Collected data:
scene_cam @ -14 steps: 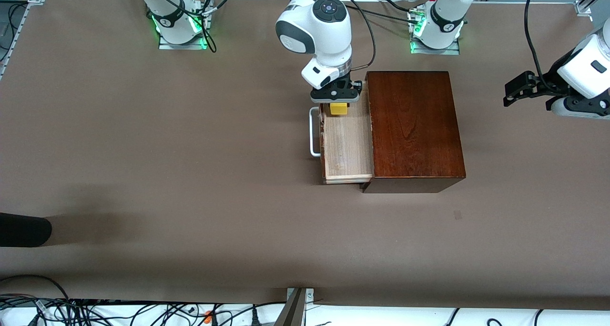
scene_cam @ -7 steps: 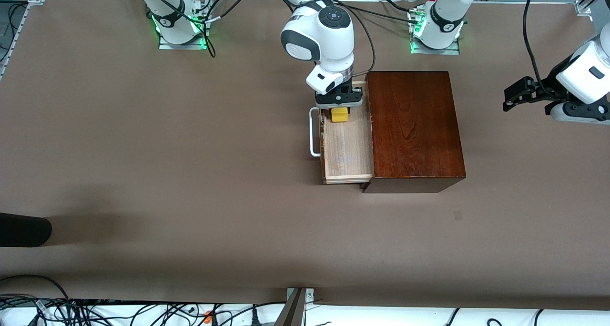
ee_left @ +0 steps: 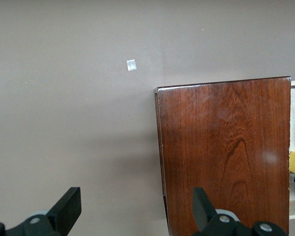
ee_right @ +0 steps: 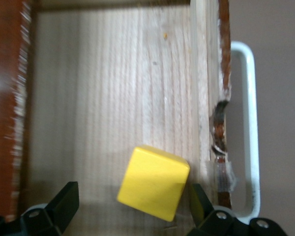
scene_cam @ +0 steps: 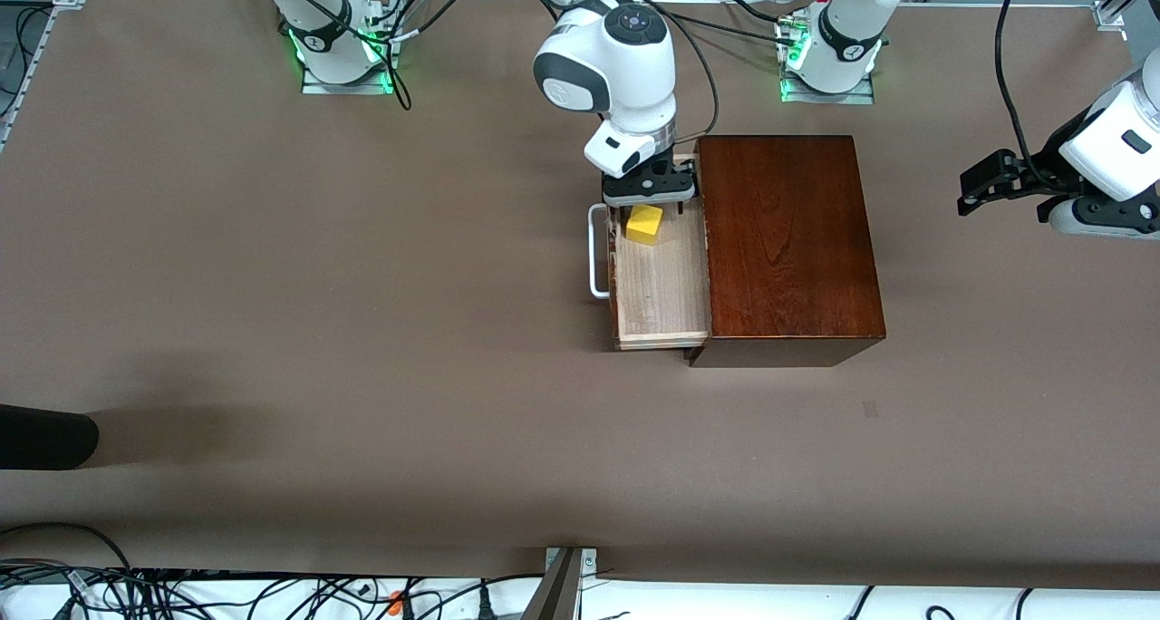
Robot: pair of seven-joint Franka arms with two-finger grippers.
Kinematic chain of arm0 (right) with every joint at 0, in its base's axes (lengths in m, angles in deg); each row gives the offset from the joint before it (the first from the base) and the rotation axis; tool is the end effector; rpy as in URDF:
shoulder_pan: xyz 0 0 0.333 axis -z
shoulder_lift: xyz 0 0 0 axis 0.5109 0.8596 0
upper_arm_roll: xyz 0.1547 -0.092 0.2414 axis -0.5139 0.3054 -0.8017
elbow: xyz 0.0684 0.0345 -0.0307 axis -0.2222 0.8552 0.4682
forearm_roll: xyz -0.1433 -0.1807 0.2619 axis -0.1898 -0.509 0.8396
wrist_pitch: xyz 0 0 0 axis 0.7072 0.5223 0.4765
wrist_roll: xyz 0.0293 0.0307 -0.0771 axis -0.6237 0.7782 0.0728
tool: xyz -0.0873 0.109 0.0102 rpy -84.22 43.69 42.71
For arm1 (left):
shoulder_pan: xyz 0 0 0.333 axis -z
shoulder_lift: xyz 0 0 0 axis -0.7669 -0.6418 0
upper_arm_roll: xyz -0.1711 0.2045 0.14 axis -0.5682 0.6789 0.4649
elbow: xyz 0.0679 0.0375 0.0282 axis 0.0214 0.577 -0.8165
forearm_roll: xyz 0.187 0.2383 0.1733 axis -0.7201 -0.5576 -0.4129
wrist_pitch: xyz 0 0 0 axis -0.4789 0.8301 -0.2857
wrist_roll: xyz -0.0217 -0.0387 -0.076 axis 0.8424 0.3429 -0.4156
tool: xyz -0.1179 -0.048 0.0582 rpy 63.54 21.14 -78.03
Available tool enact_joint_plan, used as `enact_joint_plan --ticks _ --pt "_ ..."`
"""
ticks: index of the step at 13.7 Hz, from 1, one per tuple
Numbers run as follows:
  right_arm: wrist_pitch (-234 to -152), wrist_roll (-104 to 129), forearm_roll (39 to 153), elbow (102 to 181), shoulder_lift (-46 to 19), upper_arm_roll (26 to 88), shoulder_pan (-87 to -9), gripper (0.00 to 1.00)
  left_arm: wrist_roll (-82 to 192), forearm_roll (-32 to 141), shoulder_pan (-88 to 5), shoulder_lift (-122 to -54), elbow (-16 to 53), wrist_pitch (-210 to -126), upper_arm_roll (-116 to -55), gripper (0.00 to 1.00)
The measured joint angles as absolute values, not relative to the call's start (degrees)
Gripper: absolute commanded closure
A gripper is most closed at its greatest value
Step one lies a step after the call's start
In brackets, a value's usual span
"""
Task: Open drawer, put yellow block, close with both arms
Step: 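Withdraw the right gripper while the left gripper reaches toward the drawer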
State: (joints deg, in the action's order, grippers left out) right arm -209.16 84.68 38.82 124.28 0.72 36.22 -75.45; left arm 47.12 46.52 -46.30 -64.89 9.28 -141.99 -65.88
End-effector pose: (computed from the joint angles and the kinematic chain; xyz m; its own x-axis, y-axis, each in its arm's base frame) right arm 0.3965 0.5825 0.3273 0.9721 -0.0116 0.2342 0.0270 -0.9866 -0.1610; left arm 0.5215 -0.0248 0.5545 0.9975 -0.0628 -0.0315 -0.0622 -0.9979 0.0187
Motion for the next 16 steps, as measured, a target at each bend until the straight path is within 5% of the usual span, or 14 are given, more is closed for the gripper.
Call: enact_joint_plan --ticks 8,16 --pt "-189.1 83.3 48.9 122.9 -15.6 41.0 -72.3 0.0 47.1 46.5 -46.3 -64.9 9.3 -142.1 -65.9 0.0" --pt "-169.8 40.4 61.8 123.2 -20.8 70.7 -69.9 0.0 46.9 46.5 -45.6 -64.8 8.2 -142.2 -75.3 0.0"
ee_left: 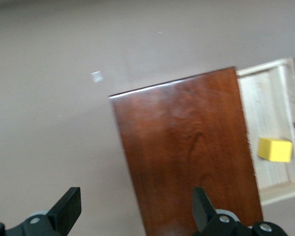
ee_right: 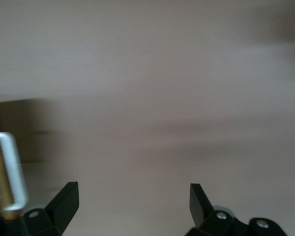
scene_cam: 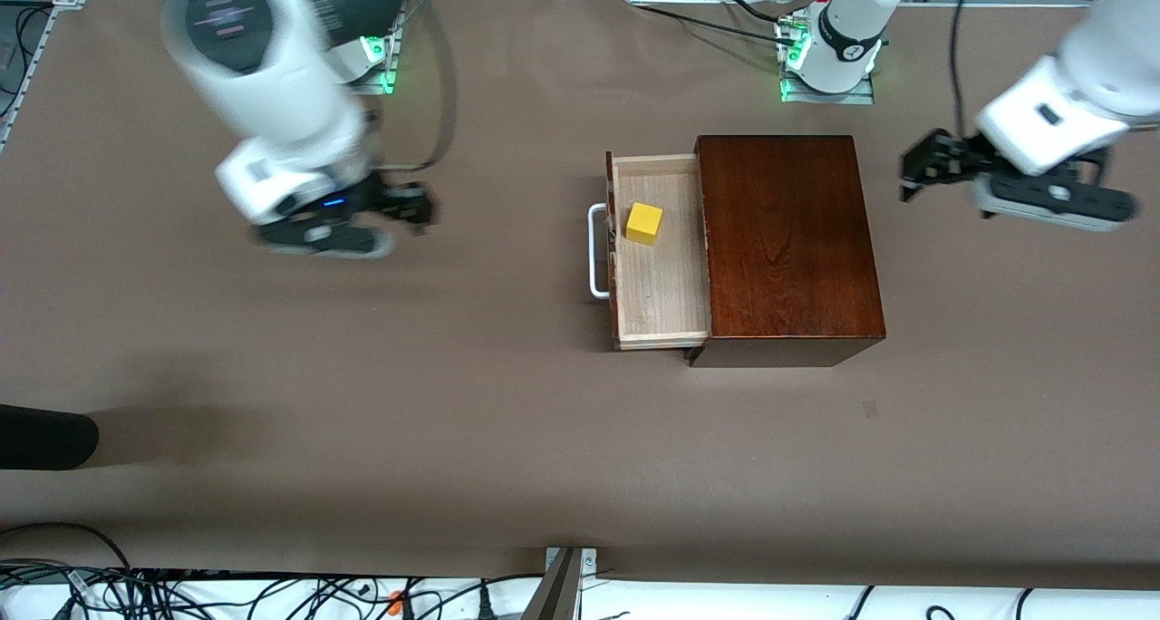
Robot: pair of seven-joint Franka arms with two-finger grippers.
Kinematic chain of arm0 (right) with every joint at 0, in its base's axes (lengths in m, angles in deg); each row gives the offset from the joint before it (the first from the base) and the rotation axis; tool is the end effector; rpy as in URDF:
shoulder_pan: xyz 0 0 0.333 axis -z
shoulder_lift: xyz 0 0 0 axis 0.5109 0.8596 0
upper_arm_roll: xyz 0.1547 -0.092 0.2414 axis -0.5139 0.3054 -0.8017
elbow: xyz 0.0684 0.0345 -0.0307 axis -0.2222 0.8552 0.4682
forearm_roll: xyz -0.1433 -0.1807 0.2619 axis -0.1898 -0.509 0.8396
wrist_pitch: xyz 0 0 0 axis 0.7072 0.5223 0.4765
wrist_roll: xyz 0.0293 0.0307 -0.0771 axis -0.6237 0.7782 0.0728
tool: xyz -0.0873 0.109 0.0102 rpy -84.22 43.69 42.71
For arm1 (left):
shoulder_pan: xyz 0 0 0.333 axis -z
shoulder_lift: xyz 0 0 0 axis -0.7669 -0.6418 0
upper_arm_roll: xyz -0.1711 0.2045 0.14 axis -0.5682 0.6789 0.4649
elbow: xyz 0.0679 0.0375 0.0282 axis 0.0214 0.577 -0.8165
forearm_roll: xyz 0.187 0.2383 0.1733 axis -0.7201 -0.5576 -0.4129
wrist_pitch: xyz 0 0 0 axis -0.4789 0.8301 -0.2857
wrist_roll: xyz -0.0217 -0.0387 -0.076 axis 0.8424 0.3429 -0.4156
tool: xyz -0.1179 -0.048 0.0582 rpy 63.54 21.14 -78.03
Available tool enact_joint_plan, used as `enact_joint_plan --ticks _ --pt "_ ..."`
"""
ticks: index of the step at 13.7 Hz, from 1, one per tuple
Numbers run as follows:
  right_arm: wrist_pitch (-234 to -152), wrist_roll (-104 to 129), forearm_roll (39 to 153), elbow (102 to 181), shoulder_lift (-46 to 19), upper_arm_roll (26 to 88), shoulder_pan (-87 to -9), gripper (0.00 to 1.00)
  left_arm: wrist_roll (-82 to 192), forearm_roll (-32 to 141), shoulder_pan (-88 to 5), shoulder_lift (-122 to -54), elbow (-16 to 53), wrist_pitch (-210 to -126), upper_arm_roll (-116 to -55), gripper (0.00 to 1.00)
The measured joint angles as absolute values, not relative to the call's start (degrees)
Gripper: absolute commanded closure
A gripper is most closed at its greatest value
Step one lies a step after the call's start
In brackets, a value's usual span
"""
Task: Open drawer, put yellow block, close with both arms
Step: 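Withdraw the right gripper while the left gripper reaches toward the drawer, then push the drawer front with the left gripper into the box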
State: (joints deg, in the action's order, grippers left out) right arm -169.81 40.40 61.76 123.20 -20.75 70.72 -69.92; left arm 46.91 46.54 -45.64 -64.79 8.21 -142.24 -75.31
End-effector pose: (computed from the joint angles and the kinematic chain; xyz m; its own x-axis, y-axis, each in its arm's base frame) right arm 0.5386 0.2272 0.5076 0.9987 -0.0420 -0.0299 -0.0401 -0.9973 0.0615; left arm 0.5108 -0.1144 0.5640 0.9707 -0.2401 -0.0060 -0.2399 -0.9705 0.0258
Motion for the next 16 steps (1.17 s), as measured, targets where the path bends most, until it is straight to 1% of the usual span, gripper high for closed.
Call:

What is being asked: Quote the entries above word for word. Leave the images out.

Solution to the problem:
scene_cam @ -14 steps: 
scene_cam @ -7 steps: 
ee_left @ +0 steps: 
ee_right @ +0 steps: 
scene_cam @ +0 steps: 
Robot: pair of seven-joint Franka arms with two-finger grippers.
Kinematic chain of arm0 (right) with every joint at 0, in its base's axes (lengths in m, angles in deg); each row gives the offset from the joint before it (the first from the base) and the rotation axis; tool is the end effector; rpy as in URDF:
shoulder_pan: xyz 0 0 0.333 axis -z
shoulder_lift: xyz 0 0 0 axis 0.5109 0.8596 0
upper_arm_roll: xyz 0.1547 -0.092 0.2414 axis -0.5139 0.3054 -0.8017
elbow: xyz 0.0684 0.0345 -0.0307 axis -0.2222 0.8552 0.4682
forearm_roll: xyz -0.1433 -0.1807 0.2619 axis -0.1898 -0.509 0.8396
wrist_pitch: xyz 0 0 0 axis 0.7072 0.5223 0.4765
wrist_roll: xyz 0.0293 0.0307 -0.0771 axis -0.6237 0.7782 0.0728
tool: xyz -0.0873 0.109 0.0102 rpy -84.22 43.69 42.71
For arm1 (left):
shoulder_pan: xyz 0 0 0.333 axis -z
shoulder_lift: xyz 0 0 0 axis -0.7669 -0.6418 0
upper_arm_roll: xyz -0.1711 0.2045 0.14 axis -0.5682 0.6789 0.4649
elbow: xyz 0.0679 0.0375 0.0282 axis 0.0214 0.577 -0.8165
forearm_roll: xyz 0.187 0.2383 0.1733 axis -0.7201 -0.5576 -0.4129
wrist_pitch: xyz 0 0 0 axis -0.4789 0.8301 -0.2857
wrist_roll: xyz -0.0217 -0.0387 -0.076 axis 0.8424 0.3429 -0.4156
tool: xyz -0.1179 -0.048 0.0582 rpy 63.54 21.14 -78.03
Available tool enact_joint_plan, used as `enact_joint_plan --ticks _ --pt "_ ..."`
"""
ticks: index of the step at 13.7 Hz, from 1, one per tuple
Numbers run as follows:
  right_arm: wrist_pitch (-234 to -152), wrist_roll (-104 to 129), forearm_roll (39 to 153), elbow (102 to 181), shoulder_lift (-46 to 19), upper_arm_roll (26 to 88), shoulder_pan (-87 to -9), gripper (0.00 to 1.00)
  left_arm: wrist_roll (-82 to 192), forearm_roll (-32 to 141), shoulder_pan (-88 to 5), shoulder_lift (-122 to -54), elbow (-16 to 53), wrist_pitch (-210 to -126), upper_arm_roll (-116 to -55), gripper (0.00 to 1.00)
The measured joint angles as absolute values, not relative to the call's start (degrees)
Gripper: absolute commanded closure
A gripper is most closed at its greatest value
Step one lies a step after the call's start
In brackets, a value's usual span
"""
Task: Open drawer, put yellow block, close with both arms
Step: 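Withdraw the right gripper while the left gripper reaches toward the drawer
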State: (joints deg, in the action's order, grippers left out) right arm -209.16 84.68 38.82 124.28 0.72 36.22 -75.45; left arm 47.12 46.52 -46.30 -64.89 9.28 -141.99 -65.88
End-effector pose: (computed from the joint angles and the kinematic chain; xyz m; its own x-axis, y-axis, each in its arm's base frame) right arm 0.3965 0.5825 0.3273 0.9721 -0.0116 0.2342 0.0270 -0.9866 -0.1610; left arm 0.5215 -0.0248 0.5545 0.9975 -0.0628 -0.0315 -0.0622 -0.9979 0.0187
Motion for the next 16 steps, as measured, a target at each bend until the straight path is within 5% of the usual span, or 14 are given, more is closed for the gripper.
Call: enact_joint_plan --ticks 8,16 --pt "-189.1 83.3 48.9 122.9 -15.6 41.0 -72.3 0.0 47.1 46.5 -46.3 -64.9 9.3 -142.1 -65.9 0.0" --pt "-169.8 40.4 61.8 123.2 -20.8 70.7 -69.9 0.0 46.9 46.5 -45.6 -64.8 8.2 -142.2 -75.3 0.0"
ee_left: 
ee_right: 
scene_cam: 
Robot: pair of seven-joint Franka arms with two-finger grippers.
Kinematic chain of arm0 (right) with every joint at 0, in its base's axes (lengths in m, angles in deg); each row gives the offset from the joint before it (the first from the base) and the rotation axis; tool is the end effector; rpy as in URDF:
shoulder_pan: xyz 0 0 0.333 axis -z
shoulder_lift: xyz 0 0 0 axis 0.5109 0.8596 0
upper_arm_roll: xyz 0.1547 -0.092 0.2414 axis -0.5139 0.3054 -0.8017
elbow: xyz 0.0684 0.0345 -0.0307 axis -0.2222 0.8552 0.4682
forearm_roll: xyz -0.1433 -0.1807 0.2619 axis -0.1898 -0.509 0.8396
wrist_pitch: xyz 0 0 0 axis 0.7072 0.5223 0.4765
wrist_roll: xyz 0.0293 0.0307 -0.0771 axis -0.6237 0.7782 0.0728
tool: xyz -0.0873 0.109 0.0102 rpy -84.22 43.69 42.71
For arm1 (left):
shoulder_pan: xyz 0 0 0.333 axis -z
shoulder_lift: xyz 0 0 0 axis -0.7669 -0.6418 0
upper_arm_roll: xyz -0.1711 0.2045 0.14 axis -0.5682 0.6789 0.4649
elbow: xyz 0.0679 0.0375 0.0282 axis 0.0214 0.577 -0.8165
forearm_roll: xyz 0.187 0.2383 0.1733 axis -0.7201 -0.5576 -0.4129
wrist_pitch: xyz 0 0 0 axis -0.4789 0.8301 -0.2857
wrist_roll: xyz -0.0217 -0.0387 -0.076 axis 0.8424 0.3429 -0.4156
tool: xyz -0.1179 -0.048 0.0582 rpy 63.54 21.14 -78.03
Available tool enact_joint_plan, used as `enact_joint_plan --ticks _ --pt "_ ..."`
"""
ticks: index of the step at 13.7 Hz, from 1, one per tuple
Numbers run as follows:
  right_arm: wrist_pitch (-234 to -152), wrist_roll (-104 to 129), forearm_roll (39 to 153), elbow (102 to 181), shoulder_lift (-46 to 19), upper_arm_roll (26 to 88), shoulder_pan (-87 to -9), gripper (0.00 to 1.00)
  left_arm: wrist_roll (-82 to 192), forearm_roll (-32 to 141), shoulder_pan (-88 to 5), shoulder_lift (-122 to -54), elbow (-16 to 53), wrist_pitch (-210 to -126), upper_arm_roll (-116 to -55), gripper (0.00 to 1.00)
The measured joint angles as absolute values, not relative to the call's start (degrees)
Gripper: absolute commanded closure
A gripper is most closed at its greatest value
Step one lies a step after the call's start
In brackets, a value's usual span
"""
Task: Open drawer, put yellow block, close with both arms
Step: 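Withdraw the right gripper while the left gripper reaches toward the drawer, then push the drawer front with the left gripper into the box
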State: (joints deg, in the action's order, grippers left out) right arm -169.81 40.40 61.76 123.20 -20.75 70.72 -69.92; left arm 46.91 46.54 -45.64 -64.79 8.21 -142.24 -75.31
End-effector pose: (computed from the joint angles and the kinematic chain; xyz m; its own x-axis, y-axis, each in its arm's base frame) right arm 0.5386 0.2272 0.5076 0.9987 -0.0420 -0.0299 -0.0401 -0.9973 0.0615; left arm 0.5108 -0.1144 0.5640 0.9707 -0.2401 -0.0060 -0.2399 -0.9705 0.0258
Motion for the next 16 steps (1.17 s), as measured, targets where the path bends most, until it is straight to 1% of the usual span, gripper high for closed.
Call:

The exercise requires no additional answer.